Wednesday, December 16, 2015

The Lancet: Women’s Contribution to Healthcare Constitutes Nearly 5% of Global GDP, but Nearly Half Is Unpaid and Unrecognized

A major new Commission on women and health has found that women are contributing around $3 trillion to global health care, but nearly half of this (2.35% of global GDP) is unpaid and unrecognised. 

Published in The Lancet, the Commission offers one of the most exhaustive analyses to date of the evidence surrounding the complex relationships between women and health, and demonstrates that women's distinctive contribution to society is under-recognised and undervalued—economically, socially, politically, and culturally. 

The report underlines that women are important providers as much as recipients of health care, and that globally, their changing needs in both of these respects are not being met.

According to Professor Ana Langer, head of the Women and Health Initiative at Harvard T. H. Chan School of Public Health in Boston, USA, who co-led the commission, "Too often, women's health is essentially equated to maternal and reproductive health. However, the evidence outlined by this Commission overturns this conventional interpretation, and we urge the global health community and policymakers worldwide to embrace a more holistic – and realistic – understanding of women and health. It's time to acknowledge women's comprehensive health needs throughout their lives, and their productive contributions to health care and society as a whole, as well as their similarly important roles as mothers and homemakers."

The Commission, which brought together leading thinkers, heads of programmes, and activists from around the world, examines the complex links between biological, economic and social factors in improving women's health throughout their lives – including the substantial effects of rapid globalisation, urbanisation, and climate change, all of which have inequitable effects on women's health. 

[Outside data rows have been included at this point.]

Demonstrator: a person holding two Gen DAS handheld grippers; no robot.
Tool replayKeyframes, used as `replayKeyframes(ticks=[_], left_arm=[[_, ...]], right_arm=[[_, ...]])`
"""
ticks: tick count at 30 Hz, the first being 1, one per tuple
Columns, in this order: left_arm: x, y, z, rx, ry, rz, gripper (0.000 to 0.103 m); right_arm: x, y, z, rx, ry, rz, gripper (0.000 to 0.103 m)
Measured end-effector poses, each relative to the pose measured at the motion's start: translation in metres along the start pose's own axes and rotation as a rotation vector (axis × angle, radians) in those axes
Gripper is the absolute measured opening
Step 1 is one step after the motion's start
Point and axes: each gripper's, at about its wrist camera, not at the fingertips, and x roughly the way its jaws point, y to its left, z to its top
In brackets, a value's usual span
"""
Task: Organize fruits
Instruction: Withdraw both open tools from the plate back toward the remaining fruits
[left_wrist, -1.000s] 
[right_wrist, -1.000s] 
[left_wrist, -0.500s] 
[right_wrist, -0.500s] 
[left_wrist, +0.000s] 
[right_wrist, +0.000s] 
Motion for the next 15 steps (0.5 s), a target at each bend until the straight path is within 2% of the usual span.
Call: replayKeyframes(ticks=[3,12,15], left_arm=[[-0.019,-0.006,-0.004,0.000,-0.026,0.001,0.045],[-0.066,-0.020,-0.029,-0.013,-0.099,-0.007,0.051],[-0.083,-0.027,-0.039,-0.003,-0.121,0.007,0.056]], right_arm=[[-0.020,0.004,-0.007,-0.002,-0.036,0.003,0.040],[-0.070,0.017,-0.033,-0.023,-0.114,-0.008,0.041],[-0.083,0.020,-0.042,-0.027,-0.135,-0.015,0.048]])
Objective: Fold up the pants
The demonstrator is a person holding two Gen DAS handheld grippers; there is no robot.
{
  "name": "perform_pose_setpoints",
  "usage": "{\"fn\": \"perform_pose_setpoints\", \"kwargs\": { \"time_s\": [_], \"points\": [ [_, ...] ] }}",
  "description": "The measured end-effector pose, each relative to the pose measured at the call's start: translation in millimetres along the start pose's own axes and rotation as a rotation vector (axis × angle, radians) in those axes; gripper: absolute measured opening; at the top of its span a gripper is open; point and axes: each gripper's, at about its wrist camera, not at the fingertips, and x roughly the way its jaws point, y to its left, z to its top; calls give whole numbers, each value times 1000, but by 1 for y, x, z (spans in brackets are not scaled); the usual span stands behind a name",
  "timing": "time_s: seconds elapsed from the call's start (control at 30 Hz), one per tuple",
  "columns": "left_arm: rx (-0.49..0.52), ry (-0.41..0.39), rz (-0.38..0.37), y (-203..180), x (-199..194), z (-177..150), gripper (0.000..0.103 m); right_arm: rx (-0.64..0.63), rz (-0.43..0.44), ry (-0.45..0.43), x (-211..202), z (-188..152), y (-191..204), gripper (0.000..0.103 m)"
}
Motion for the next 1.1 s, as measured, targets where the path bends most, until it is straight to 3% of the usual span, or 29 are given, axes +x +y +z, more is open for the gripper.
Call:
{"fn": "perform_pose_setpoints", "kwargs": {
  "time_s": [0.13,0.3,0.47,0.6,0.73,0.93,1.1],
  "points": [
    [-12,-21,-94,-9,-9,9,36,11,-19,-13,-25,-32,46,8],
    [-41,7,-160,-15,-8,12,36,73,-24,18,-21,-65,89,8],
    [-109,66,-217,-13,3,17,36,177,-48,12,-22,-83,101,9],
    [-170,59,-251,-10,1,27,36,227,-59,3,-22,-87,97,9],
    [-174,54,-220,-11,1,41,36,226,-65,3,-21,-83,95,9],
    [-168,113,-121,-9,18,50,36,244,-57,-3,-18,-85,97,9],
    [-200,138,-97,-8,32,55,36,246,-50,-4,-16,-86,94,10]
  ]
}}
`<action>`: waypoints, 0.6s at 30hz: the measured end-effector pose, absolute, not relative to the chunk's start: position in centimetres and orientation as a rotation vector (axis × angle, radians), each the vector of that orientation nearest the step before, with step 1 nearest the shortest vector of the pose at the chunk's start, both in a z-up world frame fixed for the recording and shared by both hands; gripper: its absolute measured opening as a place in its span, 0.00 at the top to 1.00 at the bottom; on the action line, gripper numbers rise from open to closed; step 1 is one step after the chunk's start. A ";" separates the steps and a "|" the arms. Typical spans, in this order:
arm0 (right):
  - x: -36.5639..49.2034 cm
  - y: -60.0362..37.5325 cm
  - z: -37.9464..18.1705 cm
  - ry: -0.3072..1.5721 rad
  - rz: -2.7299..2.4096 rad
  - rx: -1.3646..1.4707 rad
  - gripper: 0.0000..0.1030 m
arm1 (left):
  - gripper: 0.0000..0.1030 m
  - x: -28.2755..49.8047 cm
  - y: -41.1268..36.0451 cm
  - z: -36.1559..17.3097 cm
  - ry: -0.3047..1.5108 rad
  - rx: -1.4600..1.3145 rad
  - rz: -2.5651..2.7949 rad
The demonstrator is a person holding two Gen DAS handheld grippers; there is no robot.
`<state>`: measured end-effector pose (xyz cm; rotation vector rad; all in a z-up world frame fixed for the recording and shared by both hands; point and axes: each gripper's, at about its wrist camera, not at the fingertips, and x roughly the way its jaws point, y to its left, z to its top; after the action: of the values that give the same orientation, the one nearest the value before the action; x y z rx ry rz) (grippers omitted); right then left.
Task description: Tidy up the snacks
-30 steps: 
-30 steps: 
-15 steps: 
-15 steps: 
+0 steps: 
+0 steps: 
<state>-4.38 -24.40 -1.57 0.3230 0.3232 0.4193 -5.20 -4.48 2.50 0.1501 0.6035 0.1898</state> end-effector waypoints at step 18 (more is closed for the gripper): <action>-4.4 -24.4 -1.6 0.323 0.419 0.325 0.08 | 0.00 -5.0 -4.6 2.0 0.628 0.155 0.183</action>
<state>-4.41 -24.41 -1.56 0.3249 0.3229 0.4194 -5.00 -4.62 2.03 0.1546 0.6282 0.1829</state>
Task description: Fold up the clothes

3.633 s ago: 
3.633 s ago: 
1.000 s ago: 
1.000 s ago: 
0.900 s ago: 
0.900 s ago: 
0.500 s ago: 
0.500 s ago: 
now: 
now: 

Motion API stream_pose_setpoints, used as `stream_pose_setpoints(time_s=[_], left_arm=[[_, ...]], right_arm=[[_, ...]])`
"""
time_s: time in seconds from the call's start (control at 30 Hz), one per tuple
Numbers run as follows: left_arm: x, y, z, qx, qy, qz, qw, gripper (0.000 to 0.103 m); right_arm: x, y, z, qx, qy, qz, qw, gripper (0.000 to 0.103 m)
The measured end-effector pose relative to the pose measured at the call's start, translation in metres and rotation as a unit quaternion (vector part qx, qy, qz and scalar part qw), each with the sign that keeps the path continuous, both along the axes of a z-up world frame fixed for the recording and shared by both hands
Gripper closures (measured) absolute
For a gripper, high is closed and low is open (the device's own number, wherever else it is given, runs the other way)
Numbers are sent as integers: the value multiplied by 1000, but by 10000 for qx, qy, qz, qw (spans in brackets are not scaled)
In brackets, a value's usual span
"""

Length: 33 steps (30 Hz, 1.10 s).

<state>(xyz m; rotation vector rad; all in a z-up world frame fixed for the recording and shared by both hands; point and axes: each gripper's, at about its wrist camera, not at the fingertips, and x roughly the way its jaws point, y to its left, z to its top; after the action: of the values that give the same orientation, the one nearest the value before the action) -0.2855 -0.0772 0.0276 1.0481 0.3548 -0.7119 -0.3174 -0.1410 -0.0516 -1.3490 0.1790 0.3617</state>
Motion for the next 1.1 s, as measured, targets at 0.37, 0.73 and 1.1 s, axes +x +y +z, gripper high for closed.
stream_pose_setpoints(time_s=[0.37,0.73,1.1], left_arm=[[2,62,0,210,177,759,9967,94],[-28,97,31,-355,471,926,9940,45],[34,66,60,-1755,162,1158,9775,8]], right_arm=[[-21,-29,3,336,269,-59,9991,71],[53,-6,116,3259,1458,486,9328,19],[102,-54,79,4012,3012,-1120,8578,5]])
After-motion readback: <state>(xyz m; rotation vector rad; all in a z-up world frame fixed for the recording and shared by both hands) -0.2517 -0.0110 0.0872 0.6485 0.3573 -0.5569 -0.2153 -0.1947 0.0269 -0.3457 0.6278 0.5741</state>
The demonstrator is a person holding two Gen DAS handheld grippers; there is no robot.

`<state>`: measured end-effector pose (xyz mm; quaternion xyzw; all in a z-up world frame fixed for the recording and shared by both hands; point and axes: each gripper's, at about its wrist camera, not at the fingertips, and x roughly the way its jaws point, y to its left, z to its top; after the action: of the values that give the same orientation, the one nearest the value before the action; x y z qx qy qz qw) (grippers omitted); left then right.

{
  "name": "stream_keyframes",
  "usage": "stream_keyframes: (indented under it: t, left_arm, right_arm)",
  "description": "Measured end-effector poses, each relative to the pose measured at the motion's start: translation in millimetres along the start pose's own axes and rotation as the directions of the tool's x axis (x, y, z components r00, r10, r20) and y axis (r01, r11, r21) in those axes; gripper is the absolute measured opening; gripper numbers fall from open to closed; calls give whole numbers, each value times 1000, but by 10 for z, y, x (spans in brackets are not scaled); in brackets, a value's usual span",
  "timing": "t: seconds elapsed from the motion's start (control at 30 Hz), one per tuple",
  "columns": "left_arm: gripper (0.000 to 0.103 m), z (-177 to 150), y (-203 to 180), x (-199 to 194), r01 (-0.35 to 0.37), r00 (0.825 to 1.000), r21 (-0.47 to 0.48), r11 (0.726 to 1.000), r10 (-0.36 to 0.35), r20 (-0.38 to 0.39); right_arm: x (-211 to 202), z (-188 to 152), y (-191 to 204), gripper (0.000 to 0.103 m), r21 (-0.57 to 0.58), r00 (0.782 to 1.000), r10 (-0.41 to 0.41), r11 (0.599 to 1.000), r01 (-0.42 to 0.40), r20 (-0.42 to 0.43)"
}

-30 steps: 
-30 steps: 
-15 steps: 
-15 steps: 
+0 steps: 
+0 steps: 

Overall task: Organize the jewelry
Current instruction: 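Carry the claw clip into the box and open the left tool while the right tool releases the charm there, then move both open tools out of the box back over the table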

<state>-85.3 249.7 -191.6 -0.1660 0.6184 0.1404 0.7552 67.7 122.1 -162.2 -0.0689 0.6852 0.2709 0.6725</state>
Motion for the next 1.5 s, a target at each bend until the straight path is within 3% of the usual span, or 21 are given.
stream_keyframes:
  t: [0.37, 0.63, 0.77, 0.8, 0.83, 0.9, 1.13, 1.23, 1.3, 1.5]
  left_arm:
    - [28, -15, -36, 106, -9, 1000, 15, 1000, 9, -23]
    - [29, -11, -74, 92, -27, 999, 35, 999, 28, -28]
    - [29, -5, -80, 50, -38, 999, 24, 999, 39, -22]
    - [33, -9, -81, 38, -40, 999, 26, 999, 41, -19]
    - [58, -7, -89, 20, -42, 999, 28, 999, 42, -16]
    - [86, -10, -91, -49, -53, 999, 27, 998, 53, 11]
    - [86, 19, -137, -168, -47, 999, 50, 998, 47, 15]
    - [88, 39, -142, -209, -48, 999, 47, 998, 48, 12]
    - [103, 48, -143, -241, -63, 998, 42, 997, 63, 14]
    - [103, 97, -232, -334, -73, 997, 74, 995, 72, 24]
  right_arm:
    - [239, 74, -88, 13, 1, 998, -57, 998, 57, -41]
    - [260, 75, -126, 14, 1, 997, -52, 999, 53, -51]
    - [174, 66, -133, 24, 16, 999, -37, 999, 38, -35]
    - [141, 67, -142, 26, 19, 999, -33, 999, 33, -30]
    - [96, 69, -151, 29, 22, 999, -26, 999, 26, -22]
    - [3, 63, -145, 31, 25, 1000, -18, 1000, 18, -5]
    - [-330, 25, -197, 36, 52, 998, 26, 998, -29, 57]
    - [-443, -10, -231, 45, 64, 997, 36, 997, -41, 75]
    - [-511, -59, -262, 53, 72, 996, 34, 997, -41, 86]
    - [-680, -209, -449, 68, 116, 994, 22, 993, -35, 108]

According to Professor Afaf Meleis from the University of Pennsylvania School of Nursing, Philadelphia, USA, who co-led the Commission with Langer, "Often urban areas are developed without any input from women, and without addressing their needs for adequate lighting, safe transportation, access to healthy food, to infrastructures that promote community connectivity, and to integrated health care, child and elderly care. This puts women at increased risk of violence, non-communicable diseases and stressful life overload, which may in turn have adverse consequences for their families."